Love, Life and Linguine
Page 2
“Nick is evil,” she states. Things are simple in Madeline’s chocolate and vanilla world.
“I shouldn’t have traveled so much. I should’ve been there for him.”
“Don’t blame yourself,” Madeline says. “Blame him. Blame the girl. She’s a traitor.” Madeline knows about tarts of all kinds.
“Do you think it was just that once?” I ask quietly. “Just her?”
“I don’t know.” Madeline’s voice has an edge to it. She either doesn’t think it a one-time incident, or she doesn’t care.
Madeline rises from her couch and goes to her refrigerator. She returns with two forks and a plate, on which sits a piece of hot pink cake.
“What in the Julia Child is that?” I ask.
“One of my brides wanted a fuschia wedding cake. I did a small test cake. She changed her mind.” Madeline hands me a forkful. “But it tastes good.”
“I just broke up with my boyfriend and you’re feeding me wedding cake?” I say.
Madeline considers this while she chews. “Think of it as breakup cake.”
I accept that, and the forkful of cake. My cell rings. Madeline looks at the caller ID. “It’s Nick.”
“I don’t want to talk to him. Do you think he’s calling to apologize?”
Madeline shrugs. Again, she doesn’t know and doesn’t care. Madeline says, “You should sleep. You’ll think more clearly in the morning. The guest room is yours for as long as you want it. My home is your home. Okay?”
“Okay. Thanks, Maddie.”
In an awkward but touching gesture, Madeline leans toward me. She kisses the top of my head. Her exterior is tough, but Madeline has a soft, chewy center.
Nicco
The ringing of a phone wakes me. Eyes closed, I reach toward the nightstand and the phone. “Hello,” I mumble into my cell.
“Did I wake you?” Nick asks. “It’s two o’clock in the afternoon.”
“Whatever,” I mumble.
“Do you want to talk?” Nick asks. Then, “Hold on, Mimi.” Nick shouts, “Jimmy! The fish guy is here with the late delivery. Can you go sign for it?” I hear the bustle of the restaurant. “Okay,” Nick says. “I’m back.”
“Why don’t you call me when you’re not at the restaurant?”
“It’s Friday,” Nick says. “The reservation book is filled.

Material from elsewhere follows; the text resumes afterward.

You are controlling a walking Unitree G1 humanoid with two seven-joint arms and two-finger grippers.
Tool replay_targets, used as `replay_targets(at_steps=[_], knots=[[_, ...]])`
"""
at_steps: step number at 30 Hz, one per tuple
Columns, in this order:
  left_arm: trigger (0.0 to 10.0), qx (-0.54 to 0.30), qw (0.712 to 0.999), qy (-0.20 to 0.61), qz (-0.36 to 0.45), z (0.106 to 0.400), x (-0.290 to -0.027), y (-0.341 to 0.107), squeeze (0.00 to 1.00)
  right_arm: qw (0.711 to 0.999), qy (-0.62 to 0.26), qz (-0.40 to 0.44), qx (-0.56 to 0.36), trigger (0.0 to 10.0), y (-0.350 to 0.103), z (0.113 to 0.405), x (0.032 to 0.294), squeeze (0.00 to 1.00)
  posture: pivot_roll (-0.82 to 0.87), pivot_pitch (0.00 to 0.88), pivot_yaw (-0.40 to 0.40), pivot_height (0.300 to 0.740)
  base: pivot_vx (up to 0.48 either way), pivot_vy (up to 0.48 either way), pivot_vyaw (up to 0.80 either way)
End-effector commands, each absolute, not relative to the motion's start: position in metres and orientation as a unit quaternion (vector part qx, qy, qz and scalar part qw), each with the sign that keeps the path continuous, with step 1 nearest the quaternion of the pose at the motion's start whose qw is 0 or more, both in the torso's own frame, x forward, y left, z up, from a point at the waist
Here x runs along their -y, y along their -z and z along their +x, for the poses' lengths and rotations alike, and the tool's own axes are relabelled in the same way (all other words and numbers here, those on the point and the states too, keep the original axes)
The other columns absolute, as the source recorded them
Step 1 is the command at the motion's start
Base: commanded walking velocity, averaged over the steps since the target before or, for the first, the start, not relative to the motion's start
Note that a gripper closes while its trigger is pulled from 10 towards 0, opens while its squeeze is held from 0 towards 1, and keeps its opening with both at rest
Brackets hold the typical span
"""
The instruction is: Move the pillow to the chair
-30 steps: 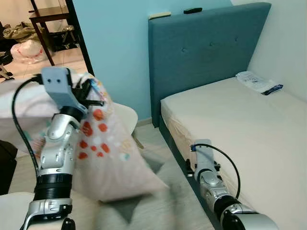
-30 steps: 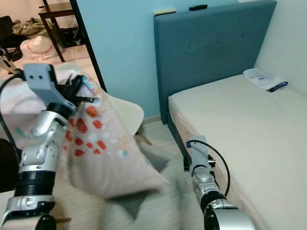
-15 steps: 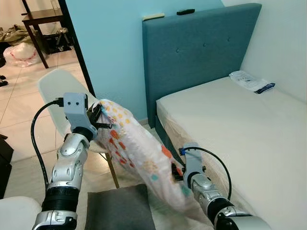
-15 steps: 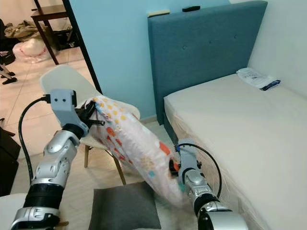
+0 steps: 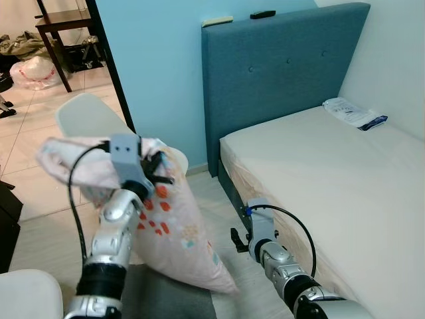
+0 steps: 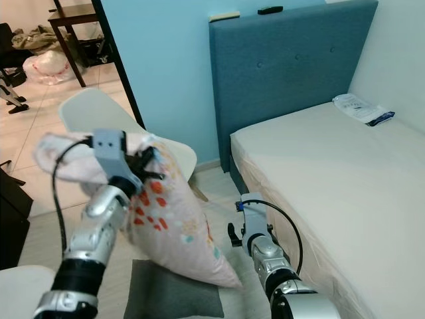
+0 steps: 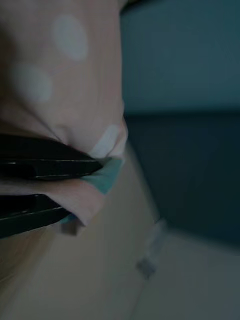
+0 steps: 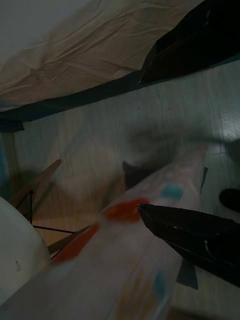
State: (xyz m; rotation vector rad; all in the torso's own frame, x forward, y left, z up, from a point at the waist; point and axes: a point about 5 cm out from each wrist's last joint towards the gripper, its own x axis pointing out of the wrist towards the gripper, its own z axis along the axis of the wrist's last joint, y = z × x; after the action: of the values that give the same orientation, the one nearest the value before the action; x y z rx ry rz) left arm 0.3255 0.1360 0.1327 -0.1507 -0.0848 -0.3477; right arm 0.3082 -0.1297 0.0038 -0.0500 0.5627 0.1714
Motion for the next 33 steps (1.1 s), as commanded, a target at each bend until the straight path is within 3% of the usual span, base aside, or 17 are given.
replay_targets(at_steps=[1, 4, 5, 6, 11, 13, 15, 19, 21, 23, 29, 33], knots=[[10.0, -0.004, 0.972, 0.229, -0.055, 0.316, -0.128, -0.109, 0.00, 0.950, -0.090, -0.030, -0.299, 10.0, 0.005, 0.300, 0.128, 0.00, -0.07, 0.021, 0.019, 0.740, 0.000, 0.000, 0.00], [10.0, -0.136, 0.951, 0.276, -0.006, 0.286, -0.129, -0.042, 0.00, 0.944, -0.094, -0.036, -0.314, 10.0, 0.010, 0.295, 0.128, 0.00, -0.07, 0.025, 0.022, 0.740, 0.000, 0.000, 0.00], [10.0, -0.136, 0.951, 0.276, -0.006, 0.286, -0.129, -0.042, 0.00, 0.944, -0.094, -0.036, -0.314, 10.0, 0.010, 0.295, 0.128, 0.00, -0.07, 0.025, 0.022, 0.740, 0.000, 0.000, 0.00], [10.0, -0.198, 0.935, 0.292, -0.001, 0.265, -0.131, -0.012, 0.00, 0.940, -0.096, -0.045, -0.323, 10.0, 0.014, 0.292, 0.129, 0.00, -0.07, 0.029, 0.021, 0.740, 0.000, 0.000, 0.00], [10.0, -0.267, 0.914, 0.303, -0.024, 0.239, -0.133, 0.018, 0.00, 0.933, -0.099, -0.058, -0.342, 10.0, 0.020, 0.286, 0.132, 0.00, -0.06, 0.031, 0.020, 0.740, 0.000, 0.000, 0.00], [10.0, -0.298, 0.904, 0.306, -0.028, 0.228, -0.133, 0.030, 0.00, 0.923, -0.105, -0.077, -0.361, 10.0, 0.026, 0.279, 0.134, 0.00, -0.06, 0.033, 0.019, 0.740, 0.000, 0.000, 0.00], [10.0, -0.384, 0.876, 0.290, -0.030, 0.197, -0.139, 0.060, 0.00, 0.886, -0.119, -0.130, -0.429, 10.0, 0.046, 0.255, 0.142, 0.00, -0.06, 0.033, 0.015, 0.740, 0.000, 0.000, 0.00], [10.0, -0.434, 0.861, 0.262, -0.024, 0.178, -0.145, 0.076, 0.00, 0.859, -0.129, -0.158, -0.470, 10.0, 0.059, 0.237, 0.149, 0.00, -0.06, 0.032, 0.014, 0.740, 0.000, 0.000, 0.00], [10.0, -0.500, 0.838, 0.218, -0.010, 0.149, -0.155, 0.094, 0.00, 0.821, -0.151, -0.196, -0.514, 10.0, 0.072, 0.215, 0.157, 0.00, -0.07, 0.031, 0.014, 0.740, 0.000, 0.000, 0.00], [10.0, -0.537, 0.823, 0.185, -0.013, 0.129, -0.160, 0.103, 0.00, 0.802, -0.158, -0.203, -0.540, 10.0, 0.079, 0.201, 0.161, 0.00, -0.07, 0.032, 0.015, 0.740, 0.000, 0.000, 0.00], [10.0, -0.592, 0.793, 0.143, -0.029, 0.091, -0.164, 0.115, 0.00, 0.792, -0.144, -0.199, -0.558, 10.0, 0.084, 0.190, 0.171, 0.00, -0.08, 0.036, 0.023, 0.740, 0.000, 0.000, 0.00], [10.0, -0.595, 0.791, 0.138, -0.027, 0.088, -0.163, 0.116, 0.00, 0.786, -0.148, -0.199, -0.567, 10.0, 0.086, 0.185, 0.172, 0.00, -0.08, 0.036, 0.022, 0.740, 0.000, 0.000, 0.00]])
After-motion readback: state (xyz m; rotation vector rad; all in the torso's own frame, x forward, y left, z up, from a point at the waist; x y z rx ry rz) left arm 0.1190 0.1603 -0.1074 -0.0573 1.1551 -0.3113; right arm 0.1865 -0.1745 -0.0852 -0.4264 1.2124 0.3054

I can’t leave. But I want to talk about this now, before it gets worse.”
“Worse?”
“Mimi, I don’t want you to blow this out of proportion.”

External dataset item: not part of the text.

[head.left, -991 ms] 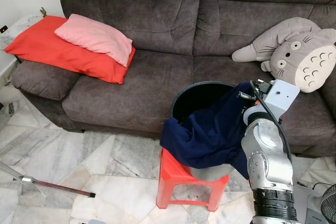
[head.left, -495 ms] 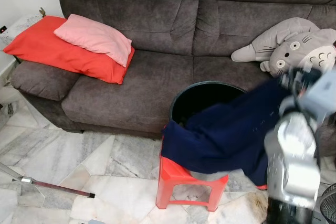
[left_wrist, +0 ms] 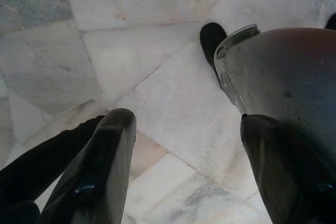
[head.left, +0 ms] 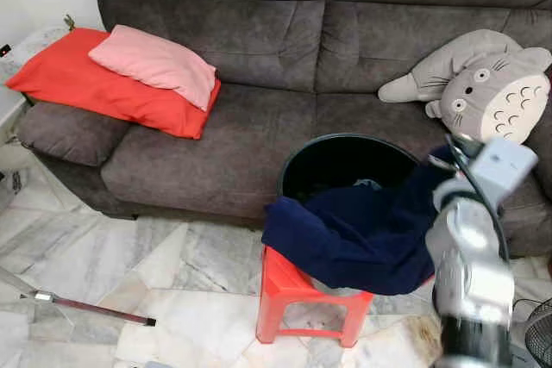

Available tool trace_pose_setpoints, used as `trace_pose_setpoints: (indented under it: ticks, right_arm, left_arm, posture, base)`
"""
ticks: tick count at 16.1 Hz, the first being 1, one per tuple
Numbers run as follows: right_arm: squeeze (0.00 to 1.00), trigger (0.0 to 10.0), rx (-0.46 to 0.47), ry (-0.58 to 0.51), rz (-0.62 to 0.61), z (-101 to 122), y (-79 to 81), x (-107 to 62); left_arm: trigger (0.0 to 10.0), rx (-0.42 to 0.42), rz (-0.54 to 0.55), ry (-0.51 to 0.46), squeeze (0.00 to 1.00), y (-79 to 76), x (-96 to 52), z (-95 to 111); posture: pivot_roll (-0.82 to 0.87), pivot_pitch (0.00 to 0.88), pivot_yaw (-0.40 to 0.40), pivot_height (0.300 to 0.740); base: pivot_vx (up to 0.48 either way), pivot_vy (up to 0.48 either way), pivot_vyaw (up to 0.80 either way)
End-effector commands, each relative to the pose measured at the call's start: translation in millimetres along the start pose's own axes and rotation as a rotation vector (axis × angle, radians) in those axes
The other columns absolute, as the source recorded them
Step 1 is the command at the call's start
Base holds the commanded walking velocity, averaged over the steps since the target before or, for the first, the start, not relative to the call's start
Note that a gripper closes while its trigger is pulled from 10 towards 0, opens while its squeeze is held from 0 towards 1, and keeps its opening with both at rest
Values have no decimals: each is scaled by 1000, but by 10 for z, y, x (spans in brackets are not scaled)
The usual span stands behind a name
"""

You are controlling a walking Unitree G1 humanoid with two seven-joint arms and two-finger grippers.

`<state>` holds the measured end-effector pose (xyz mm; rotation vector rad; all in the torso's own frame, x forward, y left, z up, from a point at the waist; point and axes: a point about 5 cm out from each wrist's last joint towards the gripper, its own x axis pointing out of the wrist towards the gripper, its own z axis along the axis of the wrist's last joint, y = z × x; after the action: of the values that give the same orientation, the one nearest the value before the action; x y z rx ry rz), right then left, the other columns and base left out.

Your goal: Hang hanger

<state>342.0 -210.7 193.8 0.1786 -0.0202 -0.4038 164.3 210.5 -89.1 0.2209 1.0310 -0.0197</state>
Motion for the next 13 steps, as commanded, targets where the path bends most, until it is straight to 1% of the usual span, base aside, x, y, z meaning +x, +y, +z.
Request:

“Well, Nick, I don’t think you should be using the word ‘blow.’”
Nick exhales into the phone. “Where are you?”
“Madeline’s.”
“Great,” Nick says. “She’ll probably jump me in an alley and stab me with a candy thermometer.”
That makes me laugh. Nick laughs, too. Then he says, “Will you please come to the restaurant? We can talk out front.”
Should I forgive him? As I cab toward Il Ristorante, I try to think clearly. He’ll apologize. He’ll ask for another chance. Can we get past this? Other couples have survived infidelity. Maybe it will strengthen our relationship. But if I forgive him too easily, I’ll appear desperate. I need to be strong.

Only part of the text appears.